Considering that improving ESG performance is relatively new to the majority of organisations, there are pioneering organisations and those that will follow. To reduce any competitive disadvantage that comes from investing in improvements (in the short term) it may be useful to incorporate advocacy and communication with trade associations and standard-setting agencies into the organisation’s ESG strategy. This can act as a platform for organisational recognition, as well as encouraging more organisations — with good practice examples and healthy competition — to catalyse the movement. It is already becoming common for trade platforms and associations to recognise or even award organisations based on ESG performance.

Considering the complex conversation around ESG at the moment, it can be hard to work out where to start, and what to do, practically, as an organisation to improve performance and sustainability — especially for organisations without current internal ESG capacity. Outsight offers a distilled, evidence-based, consultative offer to organisations wishing to take the next step.

Our proposal: A holistic approach, at the level you require

Possessing 65+ years of experience in the humanitarian and development space, working on social and environmental issues, Outsight International is extremely well placed to help organisations assess, develop and implement ESG approaches that deliver genuine impact to themselves and the communities they serve.

Our subject matter experts cover all aspects of the ESG process and we offer a comprehensive menu of services: from targeted coaching on specific issues to complete strategy development and implementation. 

For ESG to provide genuine impact, we have developed a five step process which is based on our experience in the sector. We can help organisations follow the complete process or help with the specific activities of each step.

  1. Understand ESG: By their nature, environmental, social and governance performance are extremely complex topics which can take years to understand and even longer to master. As a first step to assist organisations, we offer a standalone resource package that can help ESG implementers and key stakeholders get to grips with the topic, appropriate frameworks and critical issues. This can be run as a coaching program with ESG focal points, or as a training toolbox. 

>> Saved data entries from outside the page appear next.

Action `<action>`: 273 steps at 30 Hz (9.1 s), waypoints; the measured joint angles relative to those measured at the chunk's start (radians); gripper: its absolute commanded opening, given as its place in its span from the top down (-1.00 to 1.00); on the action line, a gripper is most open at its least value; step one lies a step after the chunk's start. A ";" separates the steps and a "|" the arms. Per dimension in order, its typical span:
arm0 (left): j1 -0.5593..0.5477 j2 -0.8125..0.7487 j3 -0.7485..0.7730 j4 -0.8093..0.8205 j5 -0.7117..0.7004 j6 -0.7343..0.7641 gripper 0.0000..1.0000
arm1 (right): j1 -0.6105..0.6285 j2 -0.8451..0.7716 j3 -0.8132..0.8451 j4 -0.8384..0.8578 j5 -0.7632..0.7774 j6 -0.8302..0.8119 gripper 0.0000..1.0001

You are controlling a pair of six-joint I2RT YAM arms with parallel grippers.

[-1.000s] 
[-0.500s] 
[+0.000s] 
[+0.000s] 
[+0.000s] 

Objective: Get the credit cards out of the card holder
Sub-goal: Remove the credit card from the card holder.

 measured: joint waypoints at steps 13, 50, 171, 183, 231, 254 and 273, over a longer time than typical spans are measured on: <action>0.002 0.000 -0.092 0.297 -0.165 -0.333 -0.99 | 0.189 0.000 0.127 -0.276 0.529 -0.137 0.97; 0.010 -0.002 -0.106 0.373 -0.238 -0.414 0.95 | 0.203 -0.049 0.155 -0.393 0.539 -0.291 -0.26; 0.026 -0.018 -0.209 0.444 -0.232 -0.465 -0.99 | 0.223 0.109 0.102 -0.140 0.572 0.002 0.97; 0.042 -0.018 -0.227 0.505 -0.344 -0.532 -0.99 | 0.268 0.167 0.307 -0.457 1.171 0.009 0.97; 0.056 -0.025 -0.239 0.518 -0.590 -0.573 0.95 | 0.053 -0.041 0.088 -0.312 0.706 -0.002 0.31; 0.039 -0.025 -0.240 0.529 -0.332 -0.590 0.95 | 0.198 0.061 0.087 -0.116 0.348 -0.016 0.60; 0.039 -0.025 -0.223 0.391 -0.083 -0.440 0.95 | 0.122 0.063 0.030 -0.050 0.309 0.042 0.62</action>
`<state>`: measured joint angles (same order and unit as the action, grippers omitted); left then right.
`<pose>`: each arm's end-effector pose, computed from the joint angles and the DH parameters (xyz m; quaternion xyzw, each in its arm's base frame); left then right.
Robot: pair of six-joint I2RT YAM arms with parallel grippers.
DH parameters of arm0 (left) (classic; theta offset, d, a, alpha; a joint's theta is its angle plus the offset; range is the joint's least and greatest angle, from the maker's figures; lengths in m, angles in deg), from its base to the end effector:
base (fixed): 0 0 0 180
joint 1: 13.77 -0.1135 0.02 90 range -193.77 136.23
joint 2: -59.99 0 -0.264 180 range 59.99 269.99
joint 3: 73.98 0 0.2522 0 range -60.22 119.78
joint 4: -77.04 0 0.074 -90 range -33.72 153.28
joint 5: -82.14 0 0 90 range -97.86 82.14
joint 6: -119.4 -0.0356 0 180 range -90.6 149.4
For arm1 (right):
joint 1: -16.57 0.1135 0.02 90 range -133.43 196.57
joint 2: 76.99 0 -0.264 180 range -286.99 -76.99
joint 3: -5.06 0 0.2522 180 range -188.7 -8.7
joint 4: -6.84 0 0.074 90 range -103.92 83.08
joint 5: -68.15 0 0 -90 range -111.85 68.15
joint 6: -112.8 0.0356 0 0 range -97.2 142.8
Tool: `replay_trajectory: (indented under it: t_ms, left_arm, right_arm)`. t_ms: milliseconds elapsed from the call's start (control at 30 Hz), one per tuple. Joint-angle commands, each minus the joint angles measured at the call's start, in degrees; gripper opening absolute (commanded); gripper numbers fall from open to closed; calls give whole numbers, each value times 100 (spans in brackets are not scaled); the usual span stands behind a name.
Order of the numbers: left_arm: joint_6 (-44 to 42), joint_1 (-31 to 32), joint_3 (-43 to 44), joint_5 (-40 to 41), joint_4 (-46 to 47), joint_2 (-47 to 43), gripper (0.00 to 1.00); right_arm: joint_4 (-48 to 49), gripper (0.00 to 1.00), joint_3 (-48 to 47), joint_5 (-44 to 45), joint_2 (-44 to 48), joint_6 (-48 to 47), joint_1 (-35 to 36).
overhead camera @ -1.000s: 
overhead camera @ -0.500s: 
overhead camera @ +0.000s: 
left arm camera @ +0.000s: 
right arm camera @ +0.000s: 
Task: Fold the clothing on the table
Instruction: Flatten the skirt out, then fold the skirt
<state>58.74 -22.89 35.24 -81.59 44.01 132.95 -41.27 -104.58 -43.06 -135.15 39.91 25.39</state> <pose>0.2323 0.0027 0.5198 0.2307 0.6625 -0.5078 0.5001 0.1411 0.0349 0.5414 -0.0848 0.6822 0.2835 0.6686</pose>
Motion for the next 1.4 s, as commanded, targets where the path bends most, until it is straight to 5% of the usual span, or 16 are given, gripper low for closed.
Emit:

  2. Simplify complexity and identify the gaps: ESG strategies need to embrace the complexity of their organisations and distil the most meaningful action. From leadership buy-in to supply chains, the cross-cutting nature of ESG means the process should start by engaging experts and key stakeholders to capture the complexity of real-world choices, dependencies, and tradeoffs in visual system maps that show how the parts fit together. Our system innovation experts help organisations do this in an efficient way, bringing with them years of experience in making sense of complex ecosystems and identifying the key gaps and priority areas to leverage change. 

  3. Identify the most appropriate framework: There are a range of ESG frameworks that can be chosen to apply ESG principles to your operations — there may be regulatory requirements also, depending on the sector. We help you identify the best fit for your existing systems and impact goals.  

  4. Put in place a reporting system and establish a baseline: With an understanding of your organisation's existing ESG systems and reach, and with an appropriate framework selected, the next step is to put in place the right reporting systems and audit methods to collect baseline data, on which your ESG progress can be tracked. Outsight’s reporting expertise can help set up these systems easily and efficiently. 

  5. Create a strategy and roadmap: The final and most important stage of the process is to create an impact-focused ESG strategy and roadmap. This should be built on the foundational work of the previous steps and is the point at which theory is put into practice. Strategies will vary in size depending on the goals and objectives of each organisation. They can (and should) include the following:

    1. Engagement with your stakeholders: Engage stakeholders with discussions and analysis of complex challenges that build on visual maps to co-create desired future states and a shared roadmap to get there. Co-creation enables solutions to be adapted to their specific context but also ensures legitimacy and relevance of strategies so that performance may be meaningfully improved through an efficient process. If stakeholders feel they share ownership of a plan of action, implementation becomes much easier. 

    2. Identify the right support: Depending on the organisation, Outsight can identify specialist agencies that can help them implement their ESG strategies. There is a range of outsourcing options to support the ESG implementers i.e. human rights in the supply chain, environmental impact, and good governance experts. Partnerships with organisations working in these spaces are essential to moving beyond just the box-ticking exercise that ESG can fall into. 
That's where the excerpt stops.